Singapore has a more open market economy than Egypt’s economy. The company
has been active in the relatively strong command economy of China since 1995. In
these situations, the marketing program is adjusted to meet governmental
restrictions. There may be limitations on the products that can be sold, the price for
certain goods may be set by the government, or the company may be required to
find a local partner.

Carrefour also faces political and legal difficulties. While the company’s
home country, France, has a traditional parliamentary democracy, the company
operates in countries with less-representative or less stable systems. Carrefour
entered Pakistan in 2009 even though the marketing team faced a situation with
high levels of political risk. In other markets, legal actions hinder activities. In the
Indonesian market, the firm was found guilty in a recent antitrust case. The
company has appealed, but if the appeal is lost, Carrefour will be forced to sell its
stake in a local Indonesian retailer.

As a grocery store, Carrefour sources many of its products locally. To


overcome difficulties in infrastructure, the marketing and sales departments often
couple education with relationship building. In India, relationships with local
suppliers of food have been established through camps for Indian farmers. The
camps educate farmers on technical farming skills. This creates important bonds
with the company increases the efficiency of Indian farmers, and, most
importantly, improves the sources of food.

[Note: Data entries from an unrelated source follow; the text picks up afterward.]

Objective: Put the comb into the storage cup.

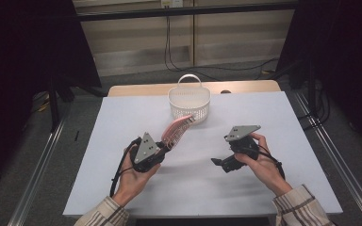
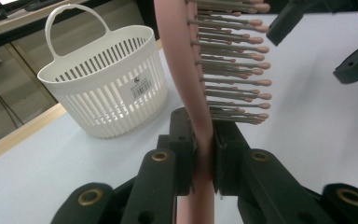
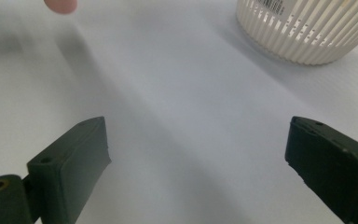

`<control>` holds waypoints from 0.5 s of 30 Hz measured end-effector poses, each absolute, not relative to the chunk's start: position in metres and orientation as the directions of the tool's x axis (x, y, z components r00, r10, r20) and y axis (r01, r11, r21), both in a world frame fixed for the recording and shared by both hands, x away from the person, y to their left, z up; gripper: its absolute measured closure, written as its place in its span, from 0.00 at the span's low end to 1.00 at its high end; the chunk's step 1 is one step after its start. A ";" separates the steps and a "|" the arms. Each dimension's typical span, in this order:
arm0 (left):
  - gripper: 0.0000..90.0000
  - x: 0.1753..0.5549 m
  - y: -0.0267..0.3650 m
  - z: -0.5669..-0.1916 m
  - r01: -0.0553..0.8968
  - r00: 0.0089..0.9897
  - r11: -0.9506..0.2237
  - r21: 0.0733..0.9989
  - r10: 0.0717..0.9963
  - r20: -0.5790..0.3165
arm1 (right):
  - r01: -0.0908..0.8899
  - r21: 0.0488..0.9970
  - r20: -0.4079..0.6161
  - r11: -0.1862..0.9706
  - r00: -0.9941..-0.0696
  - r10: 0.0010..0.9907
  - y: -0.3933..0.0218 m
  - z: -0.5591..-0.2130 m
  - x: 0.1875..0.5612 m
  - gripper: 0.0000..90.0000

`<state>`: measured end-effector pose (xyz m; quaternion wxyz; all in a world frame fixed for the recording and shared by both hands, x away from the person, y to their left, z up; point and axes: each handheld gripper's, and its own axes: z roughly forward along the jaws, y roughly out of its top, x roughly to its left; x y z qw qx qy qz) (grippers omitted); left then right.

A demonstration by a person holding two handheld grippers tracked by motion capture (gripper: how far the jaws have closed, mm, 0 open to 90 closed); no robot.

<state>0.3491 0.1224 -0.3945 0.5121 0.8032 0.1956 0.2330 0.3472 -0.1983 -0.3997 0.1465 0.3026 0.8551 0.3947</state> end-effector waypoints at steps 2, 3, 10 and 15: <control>0.90 0.351 0.125 -0.394 0.081 0.817 -0.389 0.917 0.553 0.162 | 0.400 0.783 0.003 0.477 -0.769 0.640 -0.199 -0.400 0.346 0.07; 0.90 0.351 0.126 -0.394 0.090 0.816 -0.379 0.921 0.559 0.150 | 0.394 0.791 0.005 0.468 -0.769 0.639 -0.200 -0.399 0.346 0.07; 0.90 0.354 0.131 -0.394 0.110 0.832 -0.311 0.944 0.549 0.084 | 0.370 0.826 0.023 0.426 -0.776 0.630 -0.199 -0.400 0.344 0.07; 0.90 0.353 0.128 -0.394 0.135 0.852 -0.238 0.962 0.523 0.010 | 0.333 0.860 0.029 0.387 -0.789 0.614 -0.201 -0.398 0.345 0.06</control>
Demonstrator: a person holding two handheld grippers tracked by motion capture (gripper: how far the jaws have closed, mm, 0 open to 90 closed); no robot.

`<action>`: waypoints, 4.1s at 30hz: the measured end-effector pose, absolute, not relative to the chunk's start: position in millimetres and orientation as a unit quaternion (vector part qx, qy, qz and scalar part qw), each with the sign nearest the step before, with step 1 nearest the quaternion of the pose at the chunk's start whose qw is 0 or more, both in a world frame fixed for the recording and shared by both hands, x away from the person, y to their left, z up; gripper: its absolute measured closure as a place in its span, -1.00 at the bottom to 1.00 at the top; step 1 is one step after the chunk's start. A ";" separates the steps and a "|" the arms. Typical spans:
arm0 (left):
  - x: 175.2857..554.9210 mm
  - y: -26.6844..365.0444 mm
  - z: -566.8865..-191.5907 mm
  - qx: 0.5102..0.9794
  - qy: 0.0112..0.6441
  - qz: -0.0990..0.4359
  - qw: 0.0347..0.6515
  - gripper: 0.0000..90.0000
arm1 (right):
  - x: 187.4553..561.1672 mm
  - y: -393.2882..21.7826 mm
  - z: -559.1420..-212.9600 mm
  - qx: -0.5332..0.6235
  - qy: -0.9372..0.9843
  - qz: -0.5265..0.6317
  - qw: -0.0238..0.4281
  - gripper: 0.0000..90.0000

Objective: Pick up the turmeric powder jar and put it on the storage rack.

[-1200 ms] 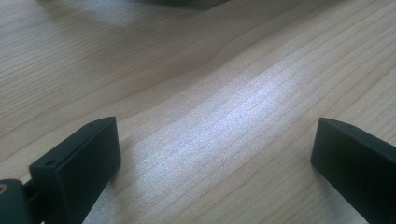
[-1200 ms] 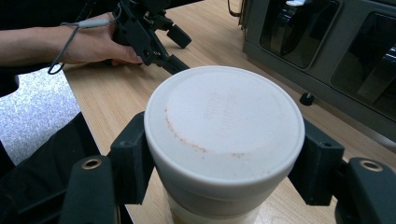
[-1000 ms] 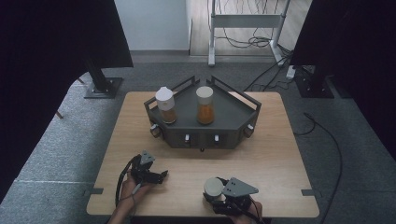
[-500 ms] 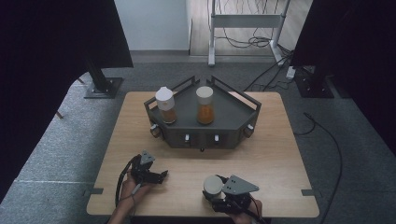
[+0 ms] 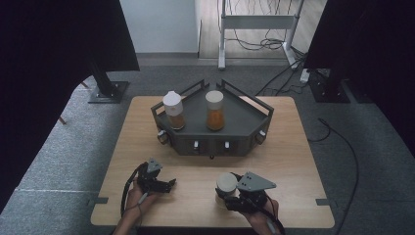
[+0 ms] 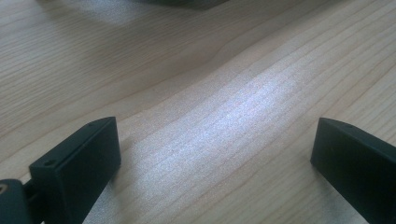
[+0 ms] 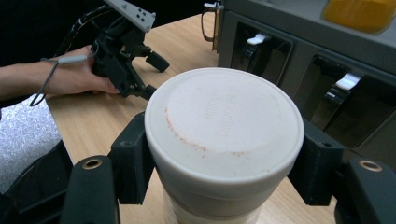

With the skill to successful respond to complexity in international markets,


Carrefour continues to aggressively pursue opportunities in growth markets.
Specifically targeting Brazil, India, and China, the company moved aggressively
into these markets. In 2010, Carrefour entered the Indian market using the strategy
of leveraging local partners. In this case, the partner was Kishore Biyani of
Pantaloon Retail. Local partners may help Carrefour counter moves by the
American Wal-Mart and the British Tesco to corner the $390 billion Indian retail
market.

Following the same business strategy that fostered success globally,


Carrefour’s managers hope to continue to be a worldwide leader in retailing.
Whether the difficult faced is cultural, linguistic, economic, political and legal, or
infrastructure, the company’s acquired abilities suggest a bright future.

1. Explain the impact of the drivers of globalization described in chapter 1 with


regard to Carrefour.

2. How have the factors that create international marketing complexity both helped
and hurt Carrefour? Has the impact been mostly positive or mostly negative?